The principal accusation that Hanani brings is that Asa had not relied on the Lord: "Because thou halt relied on the king of Syria, and not relied on Jehovah thy God, therefore has the army of the king of Syria escaped out of thy hand. Were not the Ethiopians and the Libyans a huge army, with very many chariots and horsemen? but when thou didst rely on Jehovah, He delivered them into thy hand. For the eyes of Jehovah run to and fro through the whole earth, to show Himself strong in the behalf of those whose heart is perfect toward Him" (2 Chron. 16:7-9).

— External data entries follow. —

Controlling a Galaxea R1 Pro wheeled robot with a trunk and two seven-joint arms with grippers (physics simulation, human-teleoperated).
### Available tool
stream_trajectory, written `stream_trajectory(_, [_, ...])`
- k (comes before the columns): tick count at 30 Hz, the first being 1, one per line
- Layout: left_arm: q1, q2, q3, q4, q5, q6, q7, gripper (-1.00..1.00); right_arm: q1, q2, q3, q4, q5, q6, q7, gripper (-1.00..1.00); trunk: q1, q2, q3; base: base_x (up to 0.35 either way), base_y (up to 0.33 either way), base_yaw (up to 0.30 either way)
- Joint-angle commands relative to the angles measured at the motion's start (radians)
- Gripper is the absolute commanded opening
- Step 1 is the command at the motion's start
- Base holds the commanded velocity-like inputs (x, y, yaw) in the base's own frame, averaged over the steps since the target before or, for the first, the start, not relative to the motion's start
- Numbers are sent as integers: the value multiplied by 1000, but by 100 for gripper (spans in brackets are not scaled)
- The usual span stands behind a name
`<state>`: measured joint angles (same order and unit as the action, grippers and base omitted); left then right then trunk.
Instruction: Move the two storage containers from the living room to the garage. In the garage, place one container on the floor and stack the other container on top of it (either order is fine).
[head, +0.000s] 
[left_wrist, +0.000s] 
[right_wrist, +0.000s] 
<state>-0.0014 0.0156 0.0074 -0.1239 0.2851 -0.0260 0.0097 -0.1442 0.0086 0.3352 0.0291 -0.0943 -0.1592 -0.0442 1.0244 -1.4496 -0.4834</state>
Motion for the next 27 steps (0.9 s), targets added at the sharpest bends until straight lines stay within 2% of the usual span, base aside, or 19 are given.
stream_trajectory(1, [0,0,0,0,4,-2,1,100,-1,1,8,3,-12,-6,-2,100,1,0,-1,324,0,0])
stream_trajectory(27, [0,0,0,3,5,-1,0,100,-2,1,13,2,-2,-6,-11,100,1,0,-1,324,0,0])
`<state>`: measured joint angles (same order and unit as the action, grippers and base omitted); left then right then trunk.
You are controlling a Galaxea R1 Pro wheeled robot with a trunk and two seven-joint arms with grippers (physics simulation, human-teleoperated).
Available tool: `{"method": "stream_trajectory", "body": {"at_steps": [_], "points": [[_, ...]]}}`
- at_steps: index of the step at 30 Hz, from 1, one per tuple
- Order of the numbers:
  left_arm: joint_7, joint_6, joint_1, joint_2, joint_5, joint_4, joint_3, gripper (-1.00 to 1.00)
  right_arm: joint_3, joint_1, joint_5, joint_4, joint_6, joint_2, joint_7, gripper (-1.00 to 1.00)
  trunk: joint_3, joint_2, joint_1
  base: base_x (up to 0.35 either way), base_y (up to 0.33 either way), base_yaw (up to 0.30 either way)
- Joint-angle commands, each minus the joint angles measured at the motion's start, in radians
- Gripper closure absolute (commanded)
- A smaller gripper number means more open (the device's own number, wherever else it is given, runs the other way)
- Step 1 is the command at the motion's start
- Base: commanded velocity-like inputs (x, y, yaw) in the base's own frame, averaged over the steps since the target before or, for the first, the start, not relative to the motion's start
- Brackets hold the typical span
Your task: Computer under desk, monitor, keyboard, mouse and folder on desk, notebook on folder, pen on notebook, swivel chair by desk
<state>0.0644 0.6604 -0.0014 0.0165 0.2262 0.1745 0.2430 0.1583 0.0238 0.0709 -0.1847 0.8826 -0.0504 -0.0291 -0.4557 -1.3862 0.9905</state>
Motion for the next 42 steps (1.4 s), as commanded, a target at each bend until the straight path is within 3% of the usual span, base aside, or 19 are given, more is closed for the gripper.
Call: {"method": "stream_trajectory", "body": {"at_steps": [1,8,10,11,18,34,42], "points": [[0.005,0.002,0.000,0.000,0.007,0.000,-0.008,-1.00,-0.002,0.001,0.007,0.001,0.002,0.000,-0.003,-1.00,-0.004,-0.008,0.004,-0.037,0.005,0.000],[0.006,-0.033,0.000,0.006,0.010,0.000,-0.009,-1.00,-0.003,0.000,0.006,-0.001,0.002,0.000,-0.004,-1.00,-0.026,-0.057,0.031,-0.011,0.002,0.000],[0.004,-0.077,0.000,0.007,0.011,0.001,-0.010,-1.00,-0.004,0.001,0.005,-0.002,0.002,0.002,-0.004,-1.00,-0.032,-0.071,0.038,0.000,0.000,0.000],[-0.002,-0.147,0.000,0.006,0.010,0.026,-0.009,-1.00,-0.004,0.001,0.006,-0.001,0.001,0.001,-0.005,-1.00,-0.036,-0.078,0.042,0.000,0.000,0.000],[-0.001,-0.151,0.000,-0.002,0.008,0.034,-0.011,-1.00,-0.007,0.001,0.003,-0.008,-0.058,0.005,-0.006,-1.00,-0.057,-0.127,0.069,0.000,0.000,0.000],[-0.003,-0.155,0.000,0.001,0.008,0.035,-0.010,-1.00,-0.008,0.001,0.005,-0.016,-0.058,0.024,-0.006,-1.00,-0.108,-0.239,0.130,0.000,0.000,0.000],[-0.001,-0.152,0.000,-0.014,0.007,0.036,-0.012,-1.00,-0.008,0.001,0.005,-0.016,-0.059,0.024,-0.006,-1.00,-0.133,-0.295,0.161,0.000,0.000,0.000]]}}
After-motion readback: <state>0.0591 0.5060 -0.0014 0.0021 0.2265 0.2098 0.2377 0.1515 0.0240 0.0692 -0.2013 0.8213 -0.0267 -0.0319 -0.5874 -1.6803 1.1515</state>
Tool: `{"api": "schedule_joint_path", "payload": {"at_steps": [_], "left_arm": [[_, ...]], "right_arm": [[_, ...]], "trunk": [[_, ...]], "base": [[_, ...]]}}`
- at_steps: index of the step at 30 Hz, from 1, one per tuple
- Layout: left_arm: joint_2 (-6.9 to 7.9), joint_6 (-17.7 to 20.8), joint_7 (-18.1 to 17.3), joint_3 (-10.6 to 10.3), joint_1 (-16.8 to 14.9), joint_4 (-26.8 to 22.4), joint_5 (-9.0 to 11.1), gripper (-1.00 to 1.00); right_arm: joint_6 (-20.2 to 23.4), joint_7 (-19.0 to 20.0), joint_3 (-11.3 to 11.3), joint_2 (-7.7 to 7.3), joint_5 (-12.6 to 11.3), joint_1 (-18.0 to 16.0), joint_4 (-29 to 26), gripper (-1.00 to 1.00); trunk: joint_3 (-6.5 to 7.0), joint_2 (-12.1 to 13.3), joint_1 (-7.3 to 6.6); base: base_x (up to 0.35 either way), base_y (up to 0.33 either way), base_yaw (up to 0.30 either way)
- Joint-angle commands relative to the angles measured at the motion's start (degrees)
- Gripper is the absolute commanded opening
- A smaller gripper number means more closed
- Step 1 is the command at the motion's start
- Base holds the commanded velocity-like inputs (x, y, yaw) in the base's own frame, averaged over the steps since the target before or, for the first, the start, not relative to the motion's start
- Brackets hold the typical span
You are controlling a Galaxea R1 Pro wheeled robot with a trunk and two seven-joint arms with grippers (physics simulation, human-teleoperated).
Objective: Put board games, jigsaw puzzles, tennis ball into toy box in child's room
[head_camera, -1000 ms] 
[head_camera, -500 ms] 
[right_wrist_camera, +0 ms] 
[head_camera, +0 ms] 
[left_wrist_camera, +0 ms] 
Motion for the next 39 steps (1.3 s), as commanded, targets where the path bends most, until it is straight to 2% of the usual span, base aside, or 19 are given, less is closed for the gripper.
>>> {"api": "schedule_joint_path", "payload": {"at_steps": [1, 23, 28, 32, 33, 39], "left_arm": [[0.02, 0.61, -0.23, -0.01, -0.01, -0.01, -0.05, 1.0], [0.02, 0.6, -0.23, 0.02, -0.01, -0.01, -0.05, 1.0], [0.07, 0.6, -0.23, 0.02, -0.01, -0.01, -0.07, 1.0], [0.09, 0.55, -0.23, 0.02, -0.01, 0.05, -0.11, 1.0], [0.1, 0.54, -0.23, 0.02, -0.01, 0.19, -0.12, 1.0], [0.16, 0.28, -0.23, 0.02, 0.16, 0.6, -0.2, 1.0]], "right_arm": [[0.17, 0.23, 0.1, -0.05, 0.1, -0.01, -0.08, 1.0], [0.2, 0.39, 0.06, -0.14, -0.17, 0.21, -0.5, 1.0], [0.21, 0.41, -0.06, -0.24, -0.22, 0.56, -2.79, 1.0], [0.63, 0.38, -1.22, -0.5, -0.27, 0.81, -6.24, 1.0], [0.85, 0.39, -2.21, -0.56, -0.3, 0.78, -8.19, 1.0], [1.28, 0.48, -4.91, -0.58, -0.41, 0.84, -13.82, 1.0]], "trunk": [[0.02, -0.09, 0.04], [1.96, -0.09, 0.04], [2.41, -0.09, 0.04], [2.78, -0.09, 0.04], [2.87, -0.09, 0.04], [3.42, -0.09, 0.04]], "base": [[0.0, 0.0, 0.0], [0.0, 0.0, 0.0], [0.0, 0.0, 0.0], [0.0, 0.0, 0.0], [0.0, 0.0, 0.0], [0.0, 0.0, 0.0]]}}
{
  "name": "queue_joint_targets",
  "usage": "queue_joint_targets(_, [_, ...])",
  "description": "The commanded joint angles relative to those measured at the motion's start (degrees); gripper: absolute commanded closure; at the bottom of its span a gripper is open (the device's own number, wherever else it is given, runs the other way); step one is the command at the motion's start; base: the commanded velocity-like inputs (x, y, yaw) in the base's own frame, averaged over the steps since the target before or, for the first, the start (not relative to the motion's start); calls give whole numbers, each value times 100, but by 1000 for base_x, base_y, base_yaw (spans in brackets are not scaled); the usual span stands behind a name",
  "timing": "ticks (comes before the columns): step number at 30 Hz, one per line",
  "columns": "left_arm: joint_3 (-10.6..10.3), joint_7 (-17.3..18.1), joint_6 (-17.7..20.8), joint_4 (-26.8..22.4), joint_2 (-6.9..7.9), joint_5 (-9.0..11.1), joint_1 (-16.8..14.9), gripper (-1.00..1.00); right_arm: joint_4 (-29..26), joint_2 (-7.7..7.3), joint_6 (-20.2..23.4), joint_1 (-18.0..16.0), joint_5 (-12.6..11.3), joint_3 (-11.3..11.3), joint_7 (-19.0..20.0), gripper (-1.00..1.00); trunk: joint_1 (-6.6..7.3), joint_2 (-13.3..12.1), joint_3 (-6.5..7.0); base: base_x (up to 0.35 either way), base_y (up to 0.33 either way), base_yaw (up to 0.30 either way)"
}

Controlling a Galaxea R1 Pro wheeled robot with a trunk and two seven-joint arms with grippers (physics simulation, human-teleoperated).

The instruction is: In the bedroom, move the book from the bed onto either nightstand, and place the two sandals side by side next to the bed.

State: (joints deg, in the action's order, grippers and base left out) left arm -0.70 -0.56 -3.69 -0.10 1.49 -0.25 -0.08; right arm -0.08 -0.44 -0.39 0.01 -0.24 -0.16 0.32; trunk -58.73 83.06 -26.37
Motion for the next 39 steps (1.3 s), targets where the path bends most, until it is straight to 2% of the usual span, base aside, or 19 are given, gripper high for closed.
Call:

Asa had behaved foolishly in this; "From henceforth," the prophet adds, "thou shalt have wars." He had lost his strength; now he loses his rest, the two great blessings at the beginning of his reign. But instead of humbling himself at the word of God conveyed by the prophet, Asa becomes angry and puts Hanani in prison. Alas! Together with him, he was imprisoning his own conscience. The king's heart was no longer perfect; it had been with respect to idols, but not with respect to the world. One cannot hope for blessing when, even while maintaining one of the great principles of Christian holiness, one abandons the other. Joy, peace, and strength are lost. And much more: in seeking the help and friendship of the world, Asa became an enemy of the word of God in the person of the one who was its bearer. He sinks lower still: "Asa oppressed some of the people," no doubt those who were attached to the prophet and deplored the ways of this king who had been so faithful to the Lord till now. Oh! how true it is that one quickly goes downhill when the heart is no longer perfect before God!
But God has not said everything yet. Precisely because he is dear to Him, Asa personally becomes the object of His discipline. In the thirty-ninth year of his reign for two years he was "diseased in his feet, until his disease was extremely great." Sad to say, this discipline did not produce fruit! Having lost communion with God, having rejected His word, angered against the prophet and those who are faithful to him, he falls into moral hardening: "Yet in his disease he did not seek Jehovah, but the physicians." That which had been inflicted on him to bring his heart closer to God is used as a pretext to depart even further. When it is a matter of his own health, he confides in weak, fallible instruments. The grace of God no longer speaks to his heart; There is no more place for repentance or humiliation, the fruit of grace. What a sad end — but this occurs more commonly than we would think — for a believer who was once so faithful!
"And they buried him in his own sepulcher, which he had excavated for himself in the city of David, and laid him in a bed filled with spices, a mixture of divers kinds prepared by the perfumer's art; and they made a very great burning for him" (2 Chron. 16:14). In his death, although much incense was lavished on him, there was nothing of sweet-smelling savor for God. Spices serve to cover or to delay the putrefaction of a cadaver and the world's incense cannot take the place of God's favor. Is this not often so with Christians who have sought the favor of men? Men praise them after their death in proportion to the confidence they have placed in men and refused to God. Eulogies which would never be expressed around the casket of one who is faithful abound in proportion to the unfaithfulness mixed into his career. Such incense is only testimony given to a believer's weaknesses; and if the world appreciates these eulogies because they tend to vindicate it in its own opinion, nevertheless God rejects all this incense as a foul odor before Him!
 
1. This date may be a simple copyist's error.